Sometimes, I still did that.

I glanced at the empty pew beside me. Mother and I used to sit alone at the back of church until I was seven or eight years old, when she took me next door to volunteer our assistance to Mrs. Stotts. Baby Henry had been squalling all afternoon, and Mrs. Stotts had been the definition of harried when she opened the door, bouncing him on her shoulder while Jason, then a toddler, tugged at her skirt and jabbered on and on. She was far too tired to care about the gossip and rumors regarding Mother's background.
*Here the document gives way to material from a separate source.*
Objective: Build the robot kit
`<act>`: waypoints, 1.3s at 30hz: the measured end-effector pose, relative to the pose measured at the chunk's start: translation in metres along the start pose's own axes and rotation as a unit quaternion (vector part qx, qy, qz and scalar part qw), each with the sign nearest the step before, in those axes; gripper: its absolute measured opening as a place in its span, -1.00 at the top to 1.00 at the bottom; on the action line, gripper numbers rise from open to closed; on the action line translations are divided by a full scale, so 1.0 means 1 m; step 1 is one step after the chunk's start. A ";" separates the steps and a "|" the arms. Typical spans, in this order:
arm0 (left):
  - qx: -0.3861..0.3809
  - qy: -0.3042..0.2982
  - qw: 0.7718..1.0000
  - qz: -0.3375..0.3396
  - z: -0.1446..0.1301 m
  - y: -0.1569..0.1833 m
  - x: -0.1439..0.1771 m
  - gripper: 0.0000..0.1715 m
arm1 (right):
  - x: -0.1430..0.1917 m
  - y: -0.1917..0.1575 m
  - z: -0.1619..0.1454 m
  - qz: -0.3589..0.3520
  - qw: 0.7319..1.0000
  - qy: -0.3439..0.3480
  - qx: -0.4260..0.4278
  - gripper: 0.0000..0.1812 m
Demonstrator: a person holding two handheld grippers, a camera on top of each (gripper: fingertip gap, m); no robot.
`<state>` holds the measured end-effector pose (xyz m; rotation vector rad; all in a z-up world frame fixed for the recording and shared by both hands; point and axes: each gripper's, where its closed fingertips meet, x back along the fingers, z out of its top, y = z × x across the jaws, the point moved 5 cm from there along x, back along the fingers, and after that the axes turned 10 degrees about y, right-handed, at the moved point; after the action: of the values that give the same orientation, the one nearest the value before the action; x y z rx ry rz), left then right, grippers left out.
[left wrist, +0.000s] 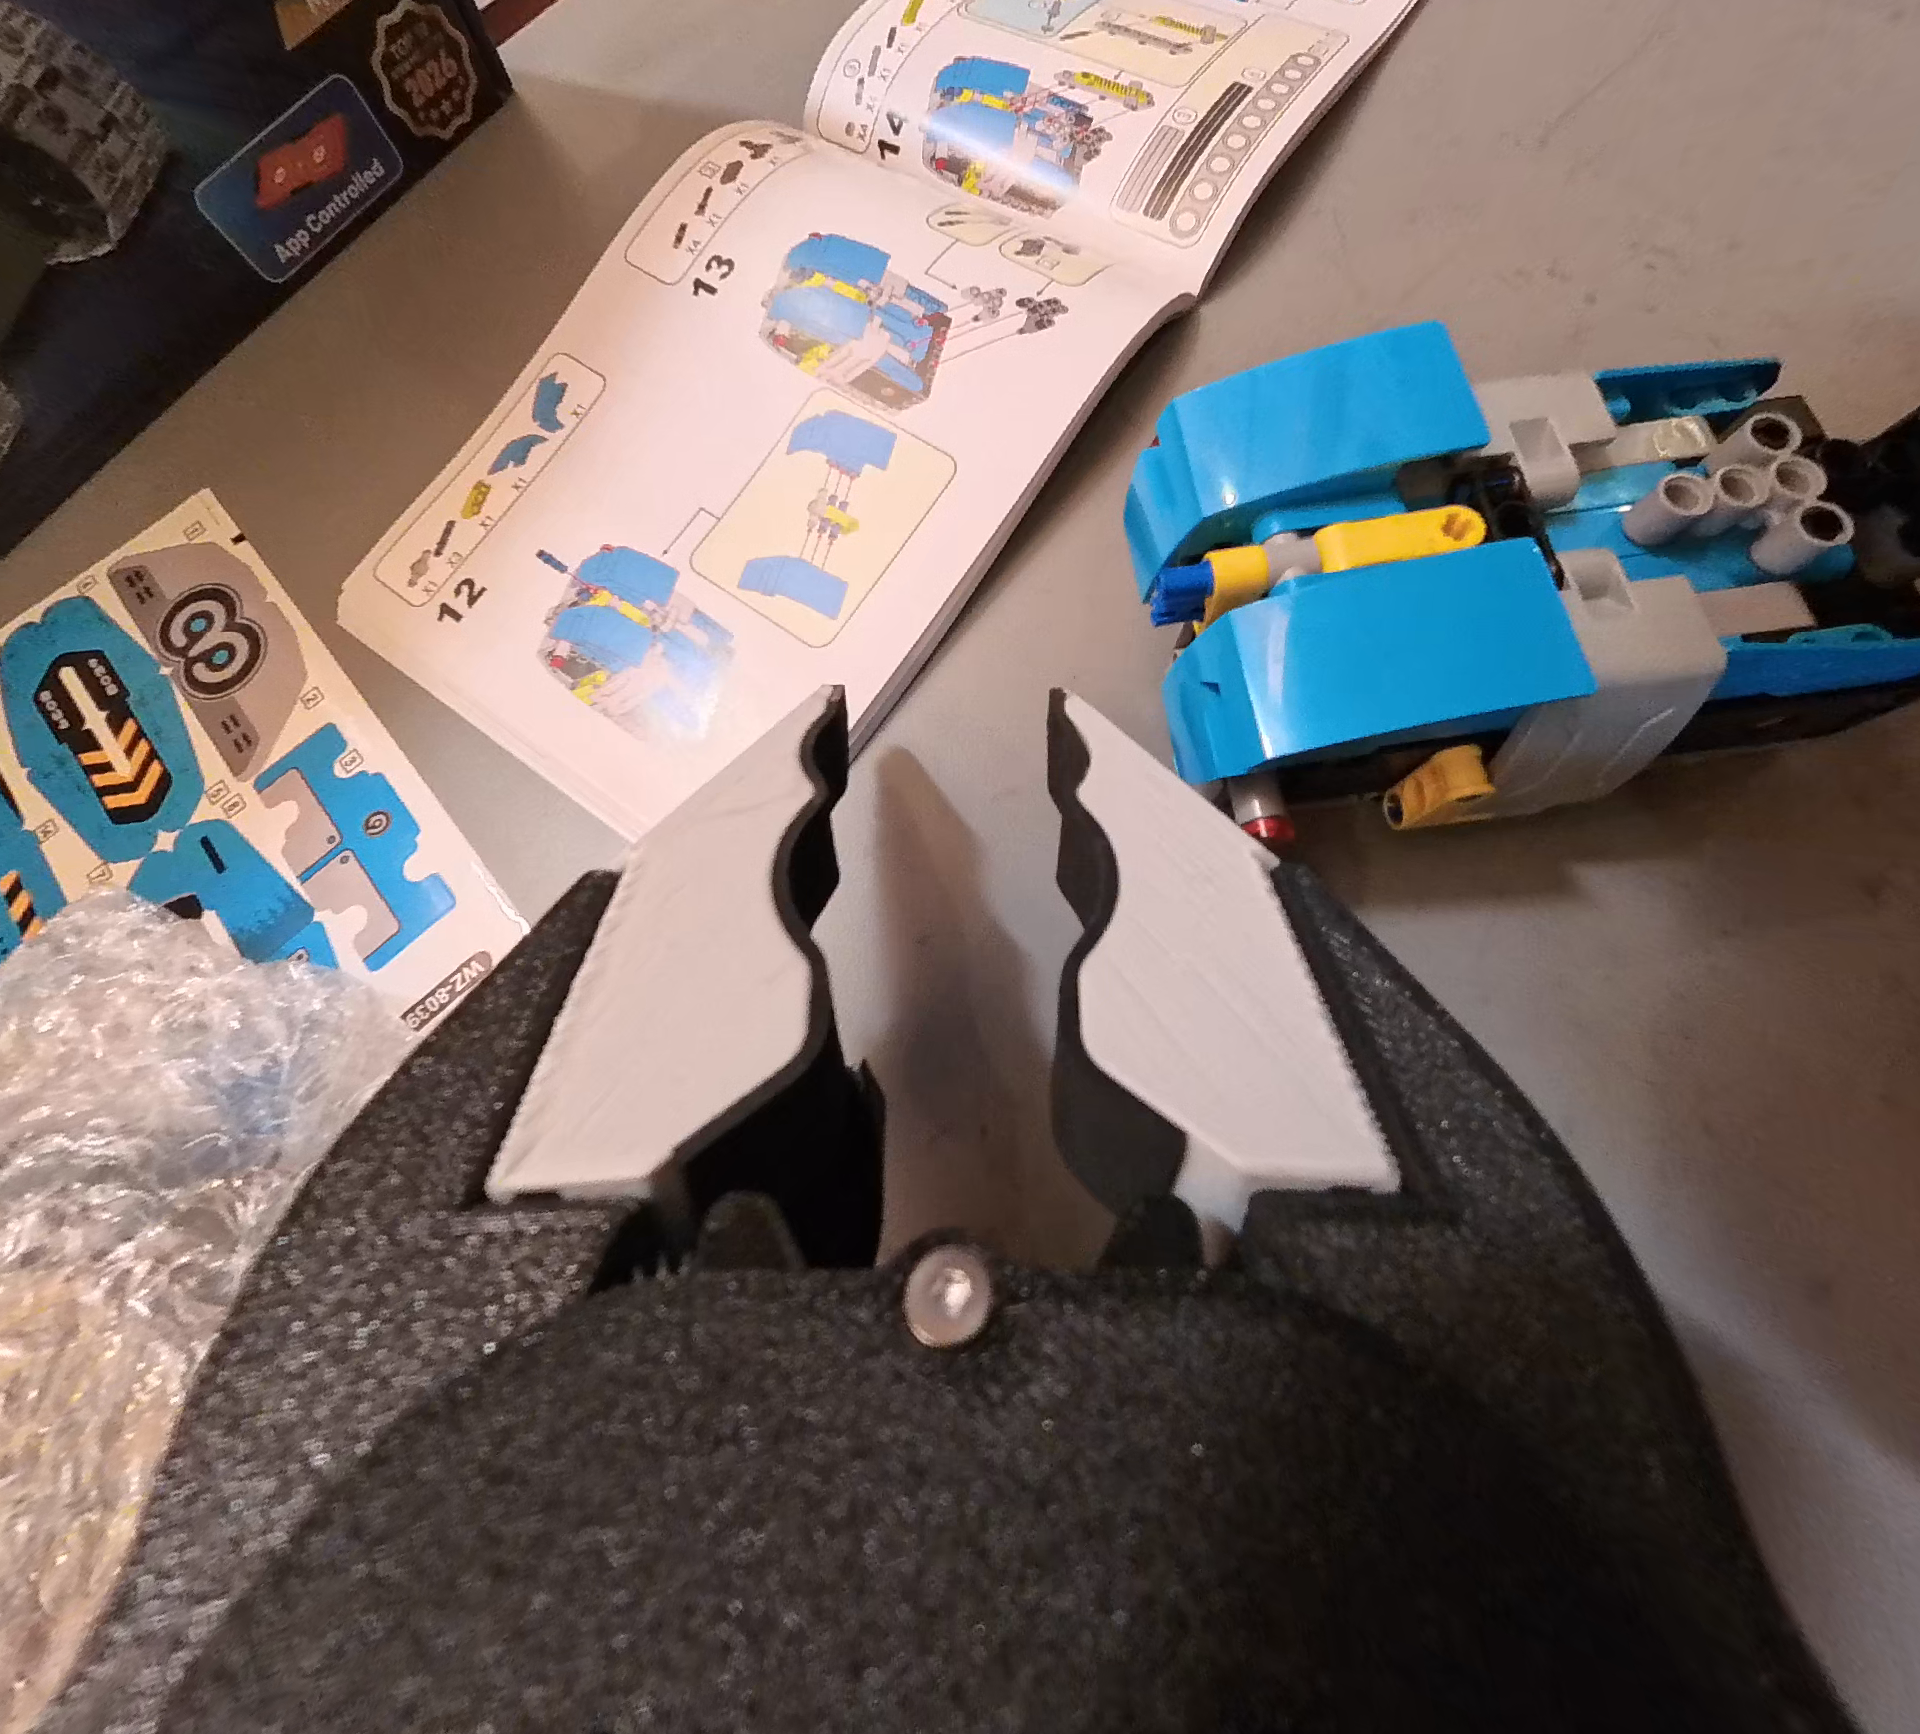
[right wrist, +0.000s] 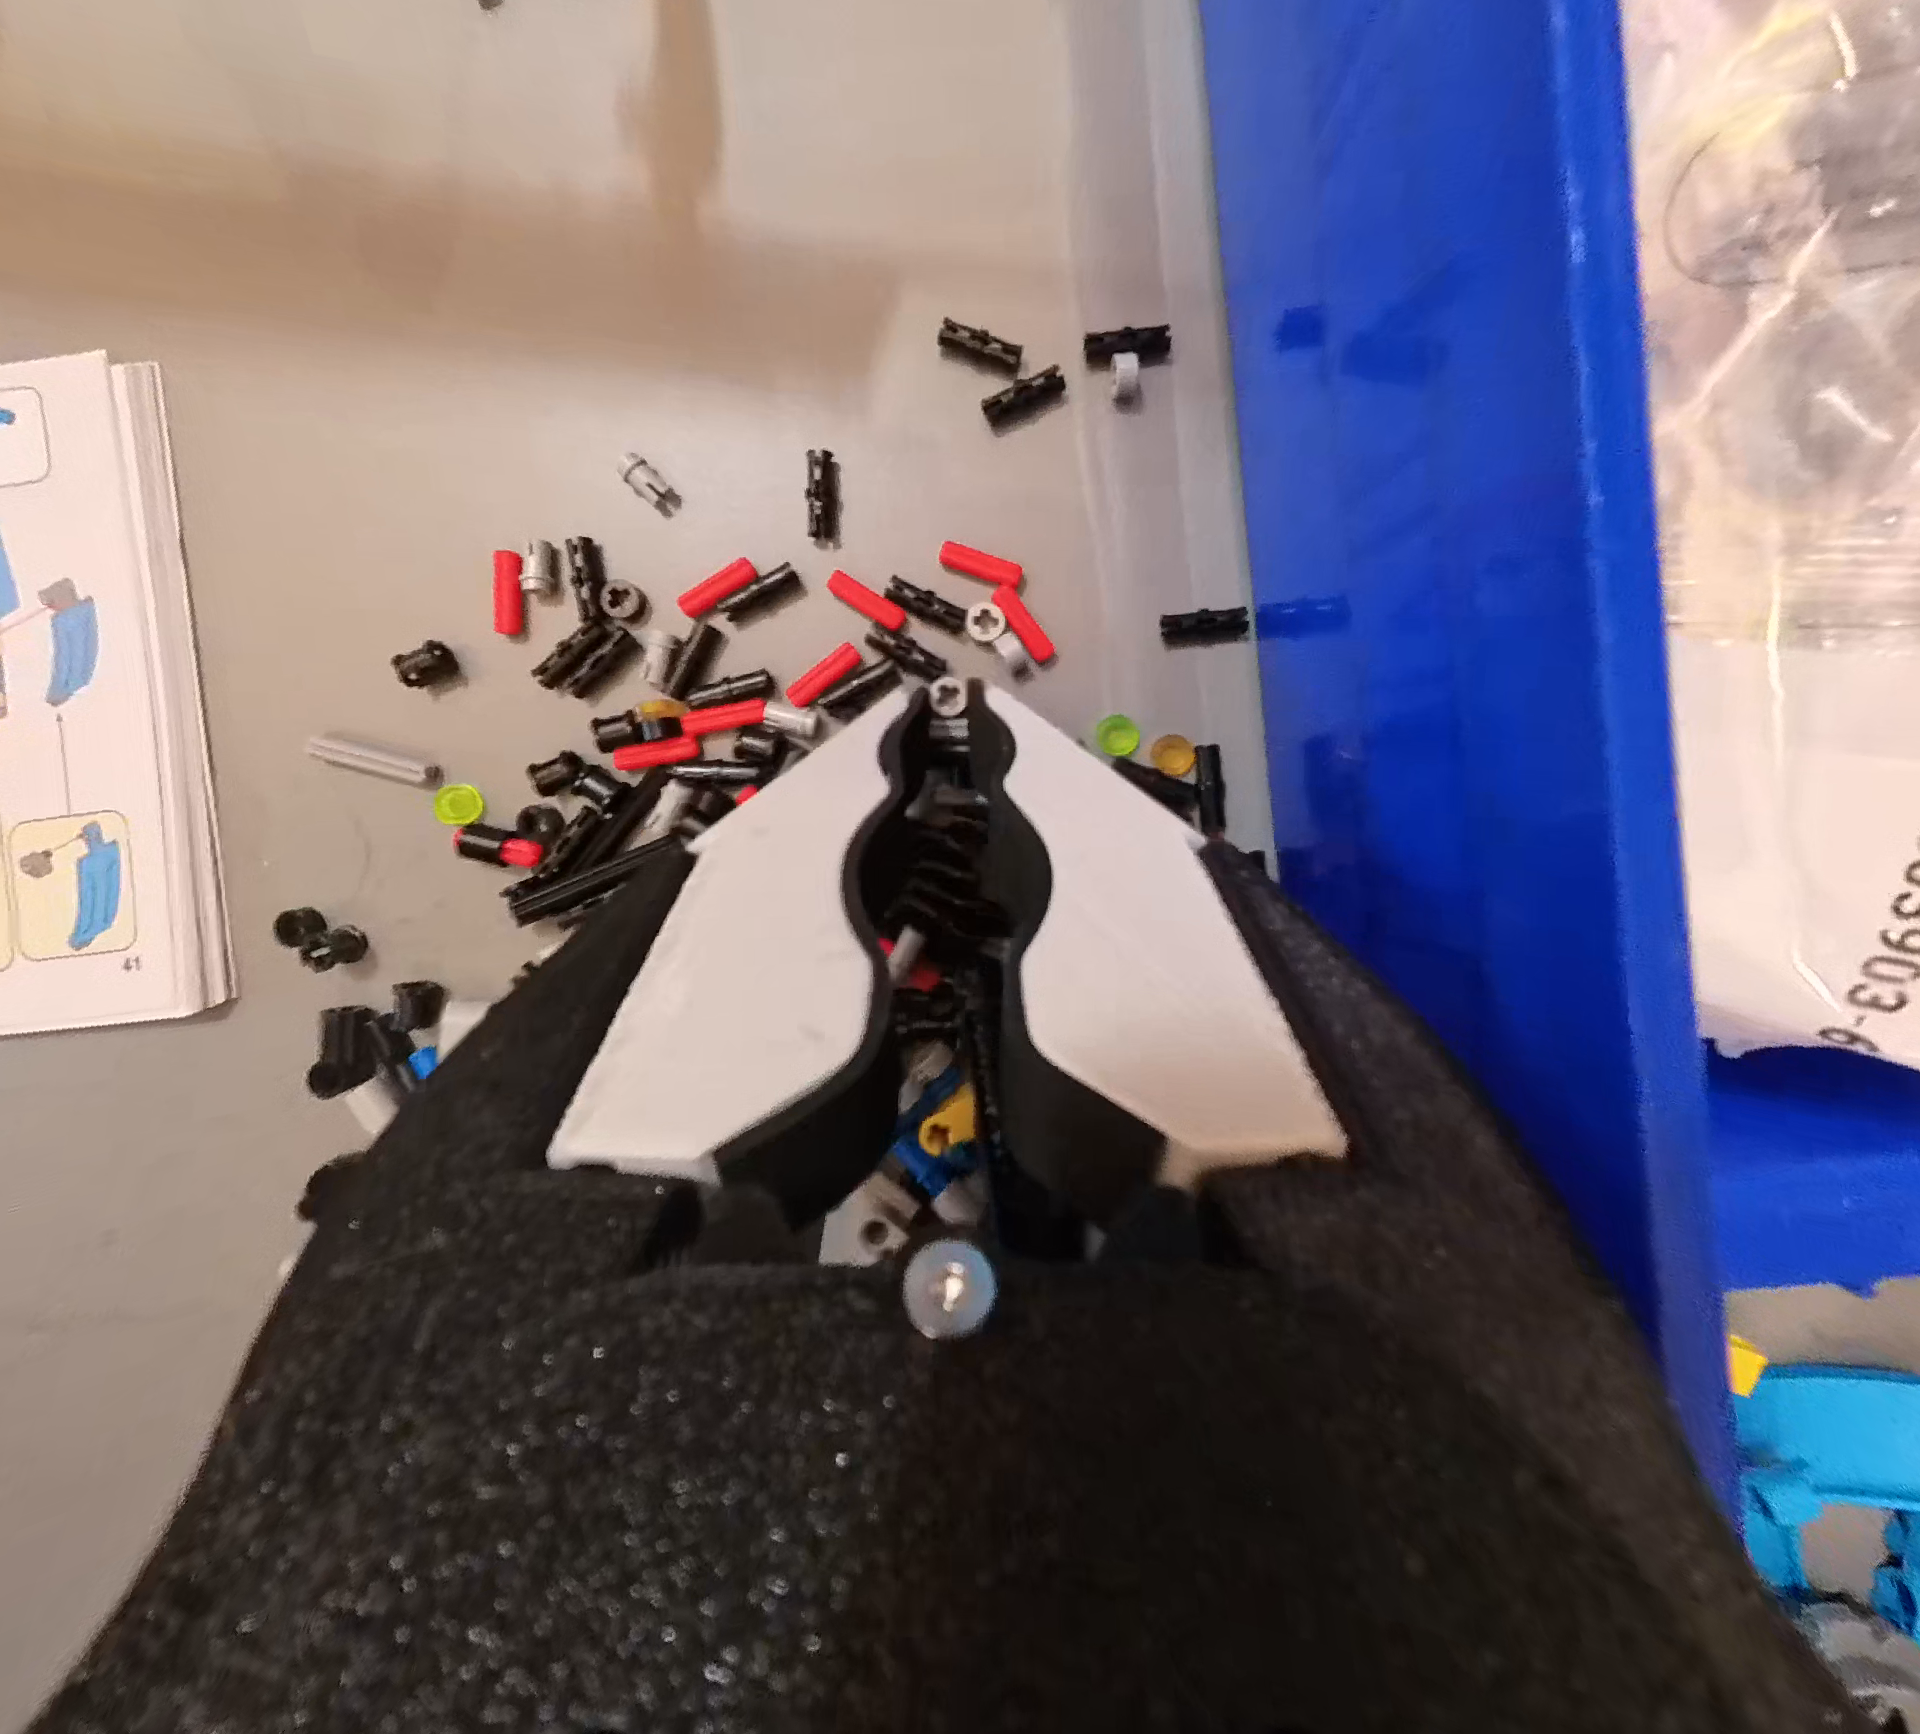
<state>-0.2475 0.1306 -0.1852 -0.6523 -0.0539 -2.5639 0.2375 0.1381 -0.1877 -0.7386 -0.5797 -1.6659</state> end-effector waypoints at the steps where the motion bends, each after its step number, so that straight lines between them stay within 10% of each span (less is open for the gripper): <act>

Mother and I took them off her hands until Mr. Stotts returned from work, and it wasn't long until we were babysitting regularly, inside and outside of church, which meant we weren't sitting alone anymore.

I smiled, envisioning the familiar scene: Rachel, asleep on her father's lap, looking so small encircled in his brawny blacksmith's arms; one or both of the twins sitting on my lap, much to Jason's dismay, although he couldn't explain why that bothered him or even meet my eye for all his awkward blushing; Mother and Mrs. Stotts separating a fidgeting Henry from a grumpy Ron, warning them with looks and hissed shushing to behave. Of course, the seating arrangement changed as necessary to keep everybody quiet and under control.

My mind was wandering a lot today. I tried to return my attention to the pastor's sermon and the open Bible on my lap, but it wasn't long before my focus shifted again, this time to the notes Mother had scrawled in the margin on every page. It was just a word here or there, with an occasional paragraph of thoughts in places.

So true.

Love this.

Remember!

It was a breath of fresh air sometimes, like I had a little piece of her still speaking to me. And sometimes, it felt suffocating.

She wasn't the reason I was in church today, not directly. I hadn't walked through those doors for tradition's sake, or out of a sense of duty to her. Yes, she had brought me to church every Sunday as far back as I could remember, and we'd read the Bible together every morning, too, but somewhere along the way, it stopped being her faith and truly became mine. Although I'd nearly lost it when she fell ill.